The Southern California boy, whose name was not released, was found dead at the Youth Care of Utah on June 28. He had been suffering from stomach and bowel problems and placed in a room separate from the others. In the morning, he was found dead on his mattress.

Draper Police Sgt. Gerry Allred said Monday an autopsy had been completed, but he did not want to comment on it until all factors were looked at.
"We're looking at it really hard to make sure we're not missing anything," he said.

BRENDAN BLUM: Teen boy found dead at treatment center

By Rebecca Palmer
June 29, 2007

DRAPER — Workers at the residential youth treatment center Youth Care of Utah found a 14-year-old California boy dead inside their facility Thursday morning.

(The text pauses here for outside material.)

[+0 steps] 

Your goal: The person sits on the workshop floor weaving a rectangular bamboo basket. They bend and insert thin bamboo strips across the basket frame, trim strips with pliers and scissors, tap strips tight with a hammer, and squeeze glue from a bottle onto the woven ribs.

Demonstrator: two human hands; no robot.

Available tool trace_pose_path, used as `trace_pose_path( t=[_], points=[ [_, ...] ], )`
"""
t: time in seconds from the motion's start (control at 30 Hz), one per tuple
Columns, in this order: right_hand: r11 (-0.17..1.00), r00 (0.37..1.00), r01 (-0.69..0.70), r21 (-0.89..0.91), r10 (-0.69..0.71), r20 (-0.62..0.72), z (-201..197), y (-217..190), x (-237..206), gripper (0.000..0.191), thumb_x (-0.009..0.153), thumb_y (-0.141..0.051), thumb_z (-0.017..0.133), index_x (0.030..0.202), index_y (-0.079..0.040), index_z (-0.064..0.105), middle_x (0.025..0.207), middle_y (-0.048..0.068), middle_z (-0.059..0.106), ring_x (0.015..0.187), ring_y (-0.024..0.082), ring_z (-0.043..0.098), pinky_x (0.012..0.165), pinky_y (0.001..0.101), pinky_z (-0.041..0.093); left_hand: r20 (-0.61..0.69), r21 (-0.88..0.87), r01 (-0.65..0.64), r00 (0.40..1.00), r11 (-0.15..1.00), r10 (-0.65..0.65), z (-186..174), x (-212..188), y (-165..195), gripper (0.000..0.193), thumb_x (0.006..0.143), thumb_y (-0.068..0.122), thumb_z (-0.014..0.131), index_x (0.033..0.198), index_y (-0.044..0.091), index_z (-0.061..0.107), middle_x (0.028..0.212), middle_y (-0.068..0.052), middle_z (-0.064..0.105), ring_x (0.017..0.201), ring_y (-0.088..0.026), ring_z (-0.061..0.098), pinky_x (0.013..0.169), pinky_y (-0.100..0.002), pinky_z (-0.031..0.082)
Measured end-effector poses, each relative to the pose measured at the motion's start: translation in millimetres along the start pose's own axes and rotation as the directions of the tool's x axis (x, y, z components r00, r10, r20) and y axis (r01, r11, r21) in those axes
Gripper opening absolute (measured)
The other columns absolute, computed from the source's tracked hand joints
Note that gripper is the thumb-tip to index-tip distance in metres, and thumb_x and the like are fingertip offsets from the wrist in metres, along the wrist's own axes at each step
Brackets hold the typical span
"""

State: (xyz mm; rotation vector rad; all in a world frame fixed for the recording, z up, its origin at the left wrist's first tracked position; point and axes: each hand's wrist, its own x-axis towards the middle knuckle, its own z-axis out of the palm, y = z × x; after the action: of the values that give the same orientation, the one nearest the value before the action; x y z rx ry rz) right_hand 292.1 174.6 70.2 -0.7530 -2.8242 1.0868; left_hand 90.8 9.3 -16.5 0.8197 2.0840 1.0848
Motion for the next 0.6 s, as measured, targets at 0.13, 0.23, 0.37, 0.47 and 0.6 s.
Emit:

The boy had been suffering with bowel and stomach problems, so had been separated from other youths at the home, according to Draper Police Sgt. Gerry Allred. The sick teen had been placed in a room and was allowed to sleep on his own mattress.

When workers with the private company checked on the boy early Thursday, they found he had died.

Police were called and responded to the Horizon House facility near 12600 Minuteman Drive at 7:07 a.m.

An autopsy was performed Thursday afternoon, Allred said, and authorities were working to complete an investigation into the death.

They will not rule out the possibility of filing criminal charges until their investigation is complete, Allred said.

Youth Care of Utah declined to be interviewed by the Deseret Morning News on Thursday but promised to release information as it becomes available. The company's Web site says the company accepts students between 11 and 18 years old and treats them for behavioral, mental and substance abuse problems.

The company employs two registered nurses and a psychiatrist in addition to several therapists and counselors and is licensed by the state to house up to 43 students at a time.

On July 30, 2004, a 16-year-old boy was found hanged in a youth treatment home in Syracuse. The 110-bed facility where he had been staying was ordered by the state to take "corrective action" in the case, which was determined to be suicide.

A second treatment home was disciplined by the state in 2004 for operating outside of state regulations. The residential support center is currently licensed in Mount Pleasant, Sanpete County.